July 12, 2019

Lawmakers Applaud Over $17 Million in National Science Foundation Grants to Massachusetts Research Institutions

NSF Awards Will Support Research Projects in Science and Engineering

Washington, DC - United States Senators Elizabeth Warren (D-Mass.) and Edward J. Markey (D-Mass.), along with U.S. Representatives James P. McGovern (D-Mass.), William Keating (D-Mass.), Katherine Clark (D-Mass.) and Ayanna Pressley (D-Mass.) today announced that the National Science Foundation (NSF) has awarded over $17 million in competitive grant funding to Woods Hole Oceanographic Institution, Education Development Center, Trustees of Boston University, University of Massachusetts Medical School, and Northeastern University for research projects in science and engineering.

"Massachusetts has long been a leader in science and technology, and these critical grants from the National Science Foundation are a testament to the great research work done in the Commonwealth," said Senator Elizabeth Warren. "As someone whose first major research project was supported by the NSF, I'm pleased to continue fighting for funding for the next generation of Massachusetts researchers."

"Massachusetts has a long tradition of innovation, and these federal grants will supercharge our efforts to conduct the research, develop the technologies, and harness the power of science and engineering," said Senator Ed Markey. "I congratulate the recipients, and look forward to continuing our commonwealth's strong relationship with the National Science Foundation."

"The innovation and discovery happening at UMass Medical School in Worcester places our Commonwealth at the cutting edge of research that will literally change our world," said House Rules Committee Chairman Jim McGovern. "Investments such as these drive our economy and help build the tools and technologies that shape our future. I'm proud of our delegation's strong partnership with the National Science Foundation, and I will continue fighting for the federal funding that makes these kinds of research grants possible."

"It is more important than ever to ensure that young minds are prepared for the jobs of the future by improving STEAM education at all levels," said Congressman Bill Keating.  "These grants from the National Science Foundation both support educational programs from our middle schools to our universities and serve to further cutting-edge research. I am proud of our state's leadership in these areas, and I am particularly encouraged that funding for Woods Hole will allow researchers across the globe to better access data related to climate change. It is critical that we act globally to combat the effects of climate change, and this grant helps to support the scientific education and research communities to that end."
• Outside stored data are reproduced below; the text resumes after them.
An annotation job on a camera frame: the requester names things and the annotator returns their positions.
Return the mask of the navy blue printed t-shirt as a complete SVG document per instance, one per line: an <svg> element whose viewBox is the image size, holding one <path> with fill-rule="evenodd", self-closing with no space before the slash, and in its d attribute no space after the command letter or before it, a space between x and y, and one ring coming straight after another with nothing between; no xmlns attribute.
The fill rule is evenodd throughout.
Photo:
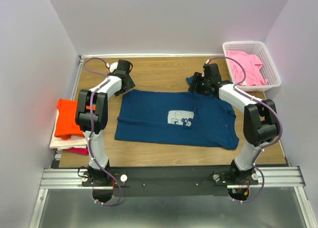
<svg viewBox="0 0 318 228"><path fill-rule="evenodd" d="M122 98L115 139L235 150L235 120L232 106L212 96L133 89Z"/></svg>

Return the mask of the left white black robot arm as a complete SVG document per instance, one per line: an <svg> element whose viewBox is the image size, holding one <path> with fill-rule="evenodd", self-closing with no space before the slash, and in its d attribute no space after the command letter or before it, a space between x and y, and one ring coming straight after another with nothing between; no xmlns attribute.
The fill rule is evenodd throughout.
<svg viewBox="0 0 318 228"><path fill-rule="evenodd" d="M82 179L104 186L113 180L106 170L109 159L104 146L104 129L108 122L108 100L133 89L135 83L130 76L133 68L131 62L118 60L108 64L104 59L97 59L105 63L109 73L86 69L90 73L104 76L104 80L89 90L82 89L79 92L75 122L84 134L89 154L87 172Z"/></svg>

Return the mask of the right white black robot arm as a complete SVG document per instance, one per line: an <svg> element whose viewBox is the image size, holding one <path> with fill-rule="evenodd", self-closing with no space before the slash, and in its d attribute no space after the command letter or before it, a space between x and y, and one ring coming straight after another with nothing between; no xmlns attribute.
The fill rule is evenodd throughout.
<svg viewBox="0 0 318 228"><path fill-rule="evenodd" d="M217 64L205 64L203 72L195 72L188 91L216 97L243 113L245 142L240 153L231 162L226 180L241 184L252 175L255 162L267 146L281 136L273 100L261 100L242 91L229 80L222 80Z"/></svg>

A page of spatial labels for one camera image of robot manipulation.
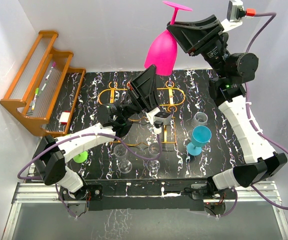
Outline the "pink wine glass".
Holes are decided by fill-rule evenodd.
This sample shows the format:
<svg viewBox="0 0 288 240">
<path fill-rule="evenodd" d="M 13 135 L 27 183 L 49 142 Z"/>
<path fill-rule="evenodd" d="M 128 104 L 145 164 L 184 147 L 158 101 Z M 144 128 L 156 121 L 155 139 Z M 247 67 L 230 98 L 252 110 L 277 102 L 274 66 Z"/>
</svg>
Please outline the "pink wine glass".
<svg viewBox="0 0 288 240">
<path fill-rule="evenodd" d="M 177 54 L 177 41 L 166 29 L 150 45 L 144 67 L 147 69 L 155 65 L 157 75 L 169 76 L 174 69 Z"/>
</svg>

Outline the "green wine glass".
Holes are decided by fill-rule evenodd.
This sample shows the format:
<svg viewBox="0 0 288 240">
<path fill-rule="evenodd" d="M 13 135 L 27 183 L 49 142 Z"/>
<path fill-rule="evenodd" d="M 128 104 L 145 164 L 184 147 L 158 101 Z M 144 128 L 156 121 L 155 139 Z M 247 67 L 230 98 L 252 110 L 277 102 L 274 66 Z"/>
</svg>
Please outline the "green wine glass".
<svg viewBox="0 0 288 240">
<path fill-rule="evenodd" d="M 79 153 L 78 155 L 73 157 L 73 161 L 75 163 L 81 164 L 84 163 L 88 159 L 88 151 L 83 151 Z"/>
</svg>

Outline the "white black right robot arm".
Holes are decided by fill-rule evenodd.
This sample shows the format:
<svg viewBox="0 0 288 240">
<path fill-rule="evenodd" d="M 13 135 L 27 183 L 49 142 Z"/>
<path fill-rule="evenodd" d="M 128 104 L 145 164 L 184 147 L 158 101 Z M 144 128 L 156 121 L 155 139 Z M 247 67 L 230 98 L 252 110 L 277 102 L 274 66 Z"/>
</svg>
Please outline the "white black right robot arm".
<svg viewBox="0 0 288 240">
<path fill-rule="evenodd" d="M 248 51 L 229 53 L 229 35 L 215 15 L 200 21 L 168 23 L 166 28 L 185 53 L 202 55 L 215 70 L 217 76 L 208 81 L 209 95 L 228 120 L 243 152 L 245 164 L 208 177 L 204 192 L 217 199 L 228 188 L 247 188 L 274 176 L 288 159 L 252 128 L 246 110 L 243 84 L 255 78 L 258 57 Z"/>
</svg>

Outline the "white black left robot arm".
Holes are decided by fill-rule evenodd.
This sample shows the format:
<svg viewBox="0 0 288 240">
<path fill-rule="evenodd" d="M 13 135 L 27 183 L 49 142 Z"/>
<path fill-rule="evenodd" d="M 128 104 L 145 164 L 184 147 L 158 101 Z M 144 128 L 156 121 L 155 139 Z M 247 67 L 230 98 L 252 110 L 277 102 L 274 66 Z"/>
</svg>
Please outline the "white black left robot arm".
<svg viewBox="0 0 288 240">
<path fill-rule="evenodd" d="M 127 83 L 127 98 L 121 103 L 101 104 L 97 108 L 97 124 L 62 136 L 44 136 L 35 151 L 34 164 L 46 186 L 58 185 L 77 200 L 87 195 L 87 184 L 67 163 L 77 155 L 101 144 L 120 140 L 131 129 L 130 117 L 140 113 L 159 112 L 156 98 L 156 66 L 149 66 Z"/>
</svg>

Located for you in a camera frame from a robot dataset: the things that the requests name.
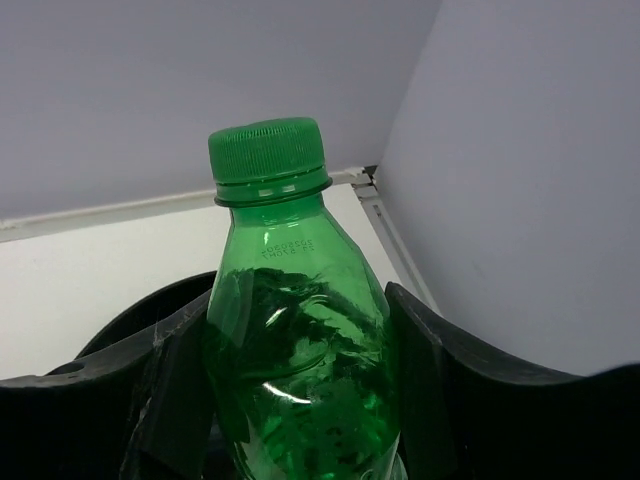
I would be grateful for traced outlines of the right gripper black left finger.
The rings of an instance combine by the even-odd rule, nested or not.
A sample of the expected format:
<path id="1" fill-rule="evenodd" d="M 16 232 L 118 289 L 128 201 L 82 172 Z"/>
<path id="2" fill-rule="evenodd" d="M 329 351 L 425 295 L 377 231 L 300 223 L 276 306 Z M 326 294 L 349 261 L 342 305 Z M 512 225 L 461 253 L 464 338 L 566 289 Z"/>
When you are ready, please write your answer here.
<path id="1" fill-rule="evenodd" d="M 4 479 L 198 479 L 213 417 L 207 295 L 45 376 L 1 383 Z"/>

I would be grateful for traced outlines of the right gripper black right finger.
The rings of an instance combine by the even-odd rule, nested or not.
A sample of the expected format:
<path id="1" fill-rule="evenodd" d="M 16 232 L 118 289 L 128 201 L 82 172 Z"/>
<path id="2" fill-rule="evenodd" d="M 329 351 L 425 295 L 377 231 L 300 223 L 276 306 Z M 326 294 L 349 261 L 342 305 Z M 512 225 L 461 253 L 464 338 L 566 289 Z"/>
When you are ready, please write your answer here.
<path id="1" fill-rule="evenodd" d="M 638 477 L 637 365 L 561 372 L 490 345 L 398 284 L 385 296 L 400 341 L 410 478 Z"/>

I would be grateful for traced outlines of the green plastic bottle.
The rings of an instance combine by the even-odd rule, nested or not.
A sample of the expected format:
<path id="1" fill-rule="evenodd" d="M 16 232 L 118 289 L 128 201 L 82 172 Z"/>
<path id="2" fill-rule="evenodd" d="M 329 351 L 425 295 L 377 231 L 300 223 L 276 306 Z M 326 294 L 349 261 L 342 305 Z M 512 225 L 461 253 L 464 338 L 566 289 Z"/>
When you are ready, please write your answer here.
<path id="1" fill-rule="evenodd" d="M 395 479 L 396 332 L 383 289 L 325 205 L 331 179 L 310 118 L 208 140 L 231 217 L 203 362 L 244 479 Z"/>

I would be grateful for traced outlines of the aluminium table edge rail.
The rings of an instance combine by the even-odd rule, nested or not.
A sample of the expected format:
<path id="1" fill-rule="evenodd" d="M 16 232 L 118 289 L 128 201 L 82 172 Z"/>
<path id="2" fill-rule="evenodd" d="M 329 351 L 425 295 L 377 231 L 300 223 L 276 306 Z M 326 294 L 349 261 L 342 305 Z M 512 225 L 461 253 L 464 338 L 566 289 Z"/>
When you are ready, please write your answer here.
<path id="1" fill-rule="evenodd" d="M 330 177 L 335 186 L 346 184 L 352 188 L 402 283 L 438 313 L 440 309 L 436 300 L 382 201 L 376 185 L 376 170 L 376 166 L 350 167 L 333 171 Z M 199 190 L 139 201 L 5 218 L 1 221 L 1 241 L 5 243 L 90 226 L 211 207 L 214 205 L 214 194 L 214 190 Z"/>
"These federal grants will help protect our oceans, invest in our young scientists, and foster the ground-breaking research that Massachusetts is known for," said Vice Chair of the House Democratic Caucus Katherine Clark. "We're a hub for exploration and progress and these resources are going to propel forward our innovation and economy."
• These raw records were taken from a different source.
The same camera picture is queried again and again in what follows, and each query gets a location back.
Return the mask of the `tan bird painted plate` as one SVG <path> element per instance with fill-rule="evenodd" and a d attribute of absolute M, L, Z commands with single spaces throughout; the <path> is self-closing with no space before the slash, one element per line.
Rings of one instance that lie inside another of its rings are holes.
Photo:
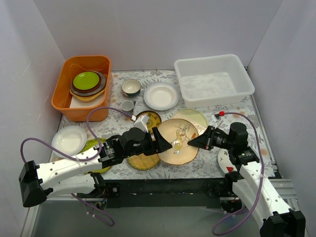
<path fill-rule="evenodd" d="M 158 154 L 163 162 L 171 165 L 184 165 L 195 159 L 199 148 L 188 145 L 188 142 L 198 137 L 198 131 L 192 123 L 185 119 L 169 119 L 161 123 L 159 132 L 172 148 Z"/>

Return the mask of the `white watermelon pattern plate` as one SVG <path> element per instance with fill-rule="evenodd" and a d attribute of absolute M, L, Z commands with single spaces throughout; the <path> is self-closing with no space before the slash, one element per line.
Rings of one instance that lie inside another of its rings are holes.
<path fill-rule="evenodd" d="M 237 168 L 231 163 L 226 149 L 220 149 L 218 151 L 217 161 L 224 174 L 237 171 Z"/>

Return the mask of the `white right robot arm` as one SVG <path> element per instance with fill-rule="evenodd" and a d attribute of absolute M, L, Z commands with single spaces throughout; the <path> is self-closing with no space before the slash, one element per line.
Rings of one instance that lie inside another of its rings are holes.
<path fill-rule="evenodd" d="M 236 171 L 226 173 L 224 192 L 237 195 L 256 220 L 262 237 L 303 237 L 306 219 L 293 210 L 264 175 L 261 162 L 248 145 L 246 125 L 234 122 L 228 134 L 209 126 L 206 131 L 188 142 L 204 150 L 213 147 L 227 150 Z"/>

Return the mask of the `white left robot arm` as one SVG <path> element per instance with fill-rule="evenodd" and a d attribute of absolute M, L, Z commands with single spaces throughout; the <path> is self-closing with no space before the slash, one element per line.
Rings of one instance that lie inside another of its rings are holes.
<path fill-rule="evenodd" d="M 156 127 L 153 133 L 133 127 L 122 135 L 114 135 L 97 147 L 73 157 L 50 163 L 24 162 L 19 184 L 24 207 L 33 207 L 46 201 L 54 193 L 54 186 L 80 174 L 122 163 L 125 158 L 144 154 L 163 153 L 172 145 L 163 138 Z"/>

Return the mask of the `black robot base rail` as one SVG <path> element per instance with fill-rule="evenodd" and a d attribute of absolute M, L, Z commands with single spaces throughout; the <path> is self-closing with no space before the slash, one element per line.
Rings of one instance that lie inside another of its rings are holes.
<path fill-rule="evenodd" d="M 228 213 L 242 208 L 224 178 L 104 180 L 97 191 L 77 195 L 86 200 L 105 198 L 107 208 L 206 207 Z"/>

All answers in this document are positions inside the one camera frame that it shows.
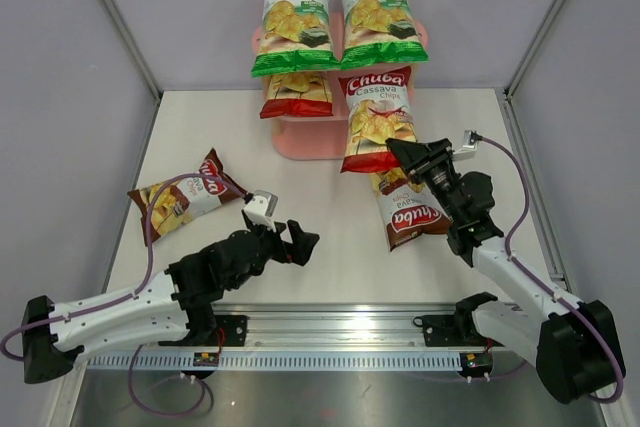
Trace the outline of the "red chips bag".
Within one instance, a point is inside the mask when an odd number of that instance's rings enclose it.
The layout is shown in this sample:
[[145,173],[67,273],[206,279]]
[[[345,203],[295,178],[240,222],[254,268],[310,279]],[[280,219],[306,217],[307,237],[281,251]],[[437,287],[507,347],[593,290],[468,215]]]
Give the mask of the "red chips bag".
[[399,166],[389,139],[415,142],[409,66],[339,80],[349,111],[342,172],[378,173]]
[[261,119],[333,115],[333,95],[325,72],[274,74],[263,82],[263,87]]

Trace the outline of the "green chips bag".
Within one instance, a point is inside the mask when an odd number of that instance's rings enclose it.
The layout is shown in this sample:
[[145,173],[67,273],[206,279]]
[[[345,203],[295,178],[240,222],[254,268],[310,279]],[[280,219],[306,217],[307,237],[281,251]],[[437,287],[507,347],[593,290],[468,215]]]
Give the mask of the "green chips bag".
[[330,0],[264,0],[251,76],[336,70],[329,4]]
[[344,18],[341,68],[428,60],[408,0],[341,0]]

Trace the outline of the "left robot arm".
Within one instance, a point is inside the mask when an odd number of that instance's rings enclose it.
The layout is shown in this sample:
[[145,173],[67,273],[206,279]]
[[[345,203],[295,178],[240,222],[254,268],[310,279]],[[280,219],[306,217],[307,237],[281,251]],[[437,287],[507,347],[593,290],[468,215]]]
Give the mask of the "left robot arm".
[[48,382],[103,352],[148,343],[200,346],[220,339],[213,305],[261,275],[270,261],[306,265],[320,237],[298,222],[247,222],[134,287],[68,303],[42,295],[26,306],[23,379]]

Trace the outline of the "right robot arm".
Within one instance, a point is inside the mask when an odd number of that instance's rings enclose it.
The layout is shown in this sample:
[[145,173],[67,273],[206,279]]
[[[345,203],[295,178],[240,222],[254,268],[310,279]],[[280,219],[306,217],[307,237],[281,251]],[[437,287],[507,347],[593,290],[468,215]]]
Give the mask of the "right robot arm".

"The world renown educational institutions in the Massachusetts 7th Congressional District have made our community one of the leading hubs for innovation, creativity and activism - none of which could be possible without the support of foundations like NSF," said Congresswoman Ayanna Pressley. "Investments in our local, hardworking researchers is a critical investment in the future of our planet."

Six grants totaling $17,119,970 were awarded to the following institutions, including:

  • $11,580,954 through 2024 to the Woods Hole Oceanographic Institution for its project titled "Accelerating Scientific Discovery through Adaptive Data Management."
  • $1,342,010 to Northeastern University in Boston for its project entitled "Collaborative Research: Scaling Up the Use of Mixed Reality in Civil Engineering Education." The university also received a separate grant of $1,200,000 for its project titled "SaTC: CORE: Medium: Protecting Confidentiality and Integrity of Deep Neural Networks against Side-Channel and Fault Attacks."
  • $1,297,006 through 2022 to the Education Development Center in Waltham for its project titled "Collaborative Research: Streams of Data: Nurturing Data Literacy in Young Science Learners."
  • $900,000 to the University of Massachusetts Medical School in Worcester for their its project titled "The self-conditioning gate - are all nuclear pores equal?"
  • $800,000 to the Trustees of Boston University for its project titled "SaTC: CORE: Medium: Collaborative: Taming Memory Corruption with Security Monitors."

The NSF provides roughly 20 percent of federal support to academic institutions for research and education in science and engineering through grants, contracts, and cooperative agreements.